The concept of confidence intervals (CI) is commonly used in data science. Hence, using an intuitive example, let us learn it with confidence!
Imagine you are waiting for the bus at a bus stop. Usually, the bus arrives at 9.30 am. But the arrival time varies.
Another person arrives at the bus stop to catch the same bus and asks you, "Based on your experience, between 9.25 am to 9.35 am, what percentage of the time the bus arrived here?"
You think and answer, "90% of the time".
He asks again, "And what about between 9.20 am to 9.40 am?"
You answer, "95% of the time".
This is the main logic behind confidence intervals.
The confidence intervals provide an estimated range of values based on certain confidence levels. Here, 90% and 95% refer to the confidence levels. More common is the 95% confidence, while 90% and 99% are also rarely used.
A) 95% Confidence Interval
The 95% Confidence Interval = [9.20 am - 9.40 am] = 9.30 am ± 10 minutes.
Just for easier understanding, I have plotted the same below. (Note that confidence intervals and prediction intervals are different.

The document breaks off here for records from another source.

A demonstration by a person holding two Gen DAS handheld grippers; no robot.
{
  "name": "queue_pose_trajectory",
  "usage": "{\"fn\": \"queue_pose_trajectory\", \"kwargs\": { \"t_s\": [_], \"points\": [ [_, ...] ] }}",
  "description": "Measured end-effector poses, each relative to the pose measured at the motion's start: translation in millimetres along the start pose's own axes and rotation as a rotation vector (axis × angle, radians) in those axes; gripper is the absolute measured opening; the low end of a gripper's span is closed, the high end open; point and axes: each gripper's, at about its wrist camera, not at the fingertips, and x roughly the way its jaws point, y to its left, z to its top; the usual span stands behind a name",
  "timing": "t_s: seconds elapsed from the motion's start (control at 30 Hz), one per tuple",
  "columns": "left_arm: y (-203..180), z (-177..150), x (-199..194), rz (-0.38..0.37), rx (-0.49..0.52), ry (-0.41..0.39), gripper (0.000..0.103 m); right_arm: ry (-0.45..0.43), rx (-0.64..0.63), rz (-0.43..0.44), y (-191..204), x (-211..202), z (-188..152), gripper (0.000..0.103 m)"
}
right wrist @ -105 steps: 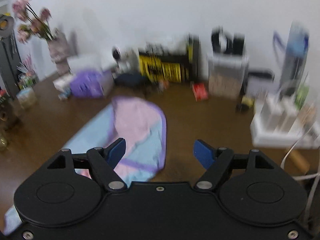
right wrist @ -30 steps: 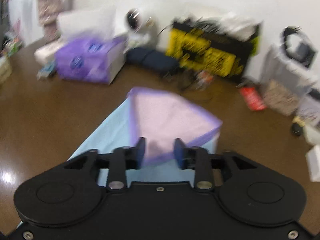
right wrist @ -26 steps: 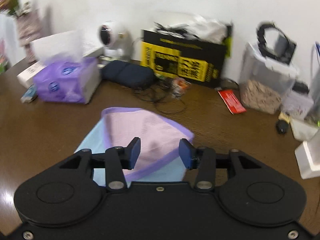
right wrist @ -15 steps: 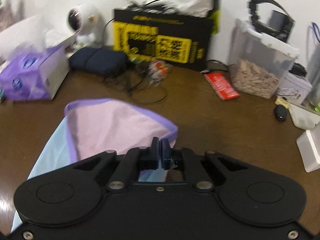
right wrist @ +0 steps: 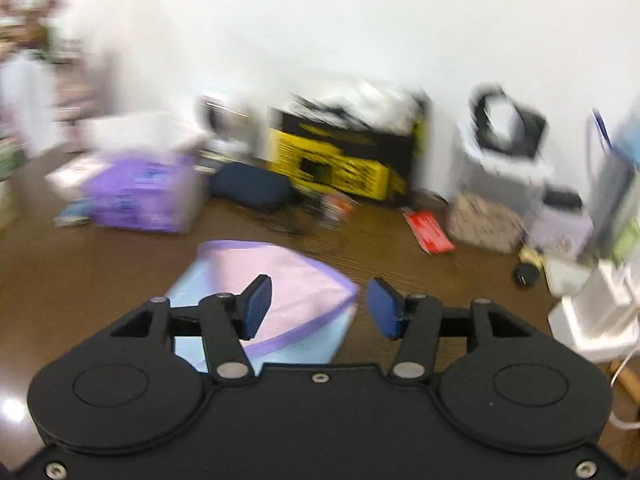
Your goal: Fold clothes
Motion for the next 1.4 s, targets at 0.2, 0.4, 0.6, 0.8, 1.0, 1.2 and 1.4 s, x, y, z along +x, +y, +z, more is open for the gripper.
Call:
{"fn": "queue_pose_trajectory", "kwargs": {
  "t_s": [0.2, 0.4, 0.6, 0.8, 1.0, 1.2, 1.4],
  "points": [
    [9, 6, -18, -0.002, 0.212, -0.034, 0.074, -0.112, -0.308, 0.229, 49, -133, -77, 0.069],
    [25, 2, -10, -0.176, 0.566, 0.054, 0.08, -0.071, -0.564, 0.408, 126, -201, -179, 0.069],
    [26, -2, 23, -0.243, 0.625, 0.176, 0.057, -0.021, -0.535, 0.509, 155, -186, -200, 0.062],
    [21, -2, 36, -0.235, 0.622, 0.229, 0.025, 0.039, -0.546, 0.533, 160, -165, -209, 0.01],
    [13, -29, -5, -0.333, 0.664, 0.282, 0.033, 0.101, -0.529, 0.625, 165, -197, -226, 0.013],
    [30, -16, -36, -0.46, 0.689, 0.14, 0.091, 0.012, -0.456, 0.546, 154, -236, -234, 0.07],
    [29, -32, -6, -0.535, 0.773, 0.228, 0.088, 0.053, -0.503, 0.572, 165, -231, -245, 0.07]
  ]
}}
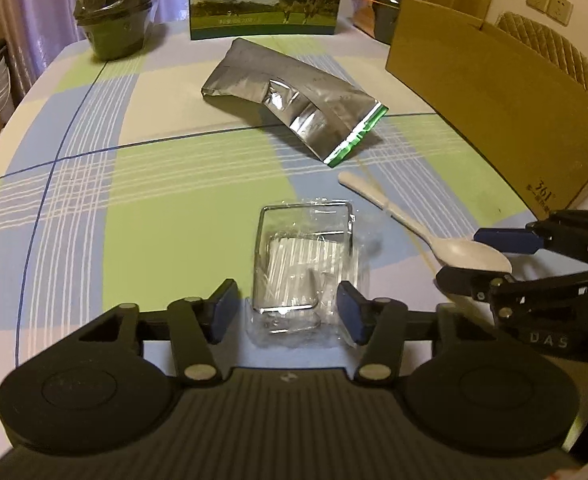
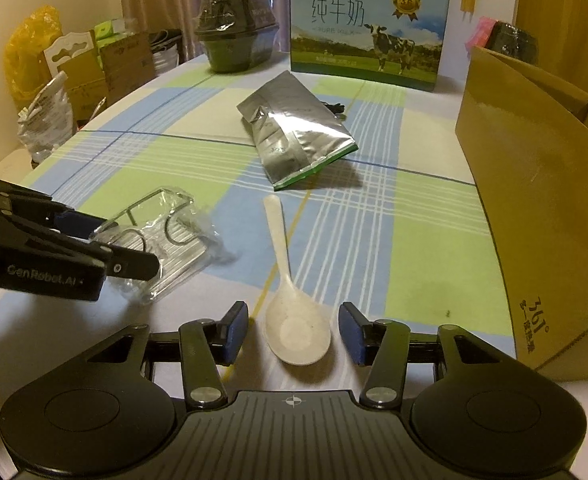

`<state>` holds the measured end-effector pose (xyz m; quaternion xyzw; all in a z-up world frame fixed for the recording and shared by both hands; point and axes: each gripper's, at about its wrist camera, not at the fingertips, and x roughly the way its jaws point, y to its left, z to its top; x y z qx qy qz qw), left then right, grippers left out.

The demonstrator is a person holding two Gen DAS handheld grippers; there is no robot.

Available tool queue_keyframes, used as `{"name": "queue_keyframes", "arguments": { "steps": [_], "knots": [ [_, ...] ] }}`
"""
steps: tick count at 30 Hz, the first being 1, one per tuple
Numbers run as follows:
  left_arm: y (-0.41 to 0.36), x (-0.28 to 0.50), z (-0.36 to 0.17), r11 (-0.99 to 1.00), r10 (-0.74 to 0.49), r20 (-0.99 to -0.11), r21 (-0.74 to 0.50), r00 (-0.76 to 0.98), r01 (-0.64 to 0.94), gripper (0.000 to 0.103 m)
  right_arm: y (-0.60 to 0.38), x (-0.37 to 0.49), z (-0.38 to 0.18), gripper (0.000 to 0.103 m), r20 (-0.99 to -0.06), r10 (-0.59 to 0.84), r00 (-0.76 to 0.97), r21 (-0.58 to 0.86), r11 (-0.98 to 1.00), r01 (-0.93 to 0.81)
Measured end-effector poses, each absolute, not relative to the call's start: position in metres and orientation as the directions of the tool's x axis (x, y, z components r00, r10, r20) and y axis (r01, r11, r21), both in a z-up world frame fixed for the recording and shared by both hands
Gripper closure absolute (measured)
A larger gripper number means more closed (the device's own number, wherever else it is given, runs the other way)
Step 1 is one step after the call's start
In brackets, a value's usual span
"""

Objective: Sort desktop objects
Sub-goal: 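Lift the white spoon and the clear stick packet off the table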

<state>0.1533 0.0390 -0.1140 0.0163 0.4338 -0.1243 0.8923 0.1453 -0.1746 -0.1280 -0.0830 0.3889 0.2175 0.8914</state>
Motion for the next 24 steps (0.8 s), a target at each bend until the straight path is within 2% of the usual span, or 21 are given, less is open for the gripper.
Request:
{"name": "queue_keyframes", "arguments": {
  "steps": [5, 15, 16, 19, 24],
  "knots": [
    [0.041, 0.1523, -0.1105, 0.973, -0.202, -0.763, -0.086, 0.614, 0.213, 0.077, -0.1724, 0.1441, -0.1277, 0.055, -0.724, 0.326, 0.608, 0.008, 0.885, -0.465],
    [0.0391, 0.1511, -0.1098, 0.975, -0.19, -0.763, -0.071, 0.618, 0.212, 0.077, -0.1728, 0.1456, -0.1302, 0.056, -0.729, 0.316, 0.607, -0.014, 0.88, -0.474],
    [0.0388, 0.151, -0.1096, 0.975, -0.191, -0.763, -0.072, 0.618, 0.212, 0.077, -0.1726, 0.1453, -0.1303, 0.058, -0.73, 0.315, 0.607, -0.01, 0.882, -0.471],
    [0.0389, 0.1508, -0.1094, 0.975, -0.19, -0.763, -0.071, 0.618, 0.212, 0.077, -0.1724, 0.1451, -0.1298, 0.072, -0.733, 0.325, 0.598, 0.004, 0.881, -0.474],
    [0.0385, 0.151, -0.1092, 0.974, -0.19, -0.764, -0.069, 0.616, 0.215, 0.077, -0.1722, 0.1445, -0.1287, 0.073, -0.736, 0.324, 0.594, 0.009, 0.882, -0.471]
  ]
}}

The following graphics are only for understanding.)
95% confidence interval - wider than 90% CI |
B) 90% Confidence Interval
The 90% Confidence Interval = [9.25 am - 9.35 am] = 9.30 am ± 5 minutes.
90% confidence interval - narrower |
- A higher confidence level produces a wider confidence interval as shown above
- 90% CI narrowest, 95% CI wider than 90% CI. 99% CI would be the widest
- The higher the variability in the sample, the wider will be the confidence interval.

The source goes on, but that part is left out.